DeepSwift

Dear community,

let me introduce DeepSwift.

DeepSwift is a pure swift repo for differentiable programming that - surprise! - does not require any compiler magic.

Ever since I came across Backprop as a Functor, I tried to provide a Swift implementation. While coming up with something that works was simple, it took me years of throwing everyting away and starting over to come up with a design that I find elegant and general.

Here's an example usage of the high level API that could have been wrapped around other differentiable programming frameworks:

struct MyModel : Learner {

   var body = SomeLayer() |> SomeOtherLayer() |> ThridLayer()

}

The "low level" API on the other hand looks like this:

struct Foo : Layer {

    /* //can be inferred!
    typealias Input = Float
    typealias Output = Float 
    typealias Adjustment = Float 
    typealias AuxiliaryData = Float
    */
    
    func inspectableApply(_ input: Float) -> (result: Float, auxiliaryData: Float) {
        //...
    }
    
    func adjustment(input: Float, auxiliaryData: Float, gradient: Float) -> (adjustment: Float, backprop: Float) {
        //...
    }
    
    mutating func move(_ adjustment: Float) {
        //...
    }

It's all just plain Swift, without any @differentiable annotations. Instead, the required information for the backward pass (i.e. layer input and "auxiliary data" [in general, this does not need to be the derivative]) will simply be stored using a special ChainedLayers layer that can be found in the repo. No mysteries here!

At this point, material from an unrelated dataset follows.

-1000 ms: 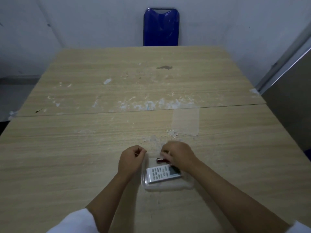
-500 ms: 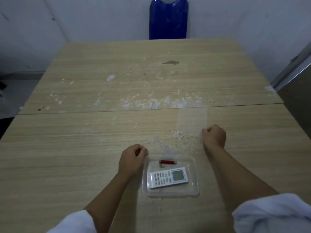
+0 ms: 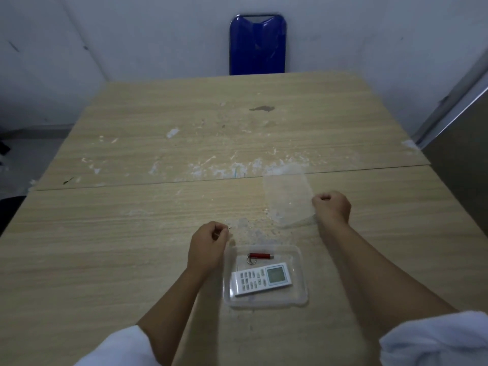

The rest of the repo is mostly my attempt to provide conveniences for further high level APIs (like layers that combine the outputs of two layers, thereby enabling e.g. ResNet), a proof of concept of optimizers (which are currently designed as a local property) and alternatives to ChainedLayers that contain the same type of layer multiple times or even repeatedly apply the exact same layer.

In a private repo, I even have proof of concepts that one can write attention modules purely with a few operators. I will open source this additional private repo as soon as I found a way to test all this, but it should only be considered a proof of concept, as I was only able to make sense of Accelerate's BLAS implementation, vDSP and vForce, but nothing that can do any useful math on GPUs or even remote computation.

Given how long I've been throwing this away and starting over again and how satisfied I am with the current design, there's a good chance that I will continue the development until I can meaningfully evaluate if - using appropriate math frameworks - the approach can compare to torch and flow.

4 Likes

Awesome work! Have you checked out DL4S? That framework's creator had something similar in mind, making an entire alternative to Swift for TensorFlow using library-integrated differentiation. It could even do second-order differentiation, which Swift AutoDiff can't do. He used just Accelerate and MKL, rewriting his repo several times, but could only implement eager mode and a CPU backend. I actually spent a lot of time planning to make a GPU backend for DL4S before changing my mind and going with S4TF. The reason I switched was how aesthetic the language-oriented AutoDiff looked.

I think you might find the Differentiation package interesting as well.

Thanks so much for your feedback, I was not aware that there are other no-toolchain-yet-general approaches!

I‘ll review that and come back to y’all :)

Info for everyone who might be interested: I just answered @philipturner's issue on git. I also opened a discussions section in the repo.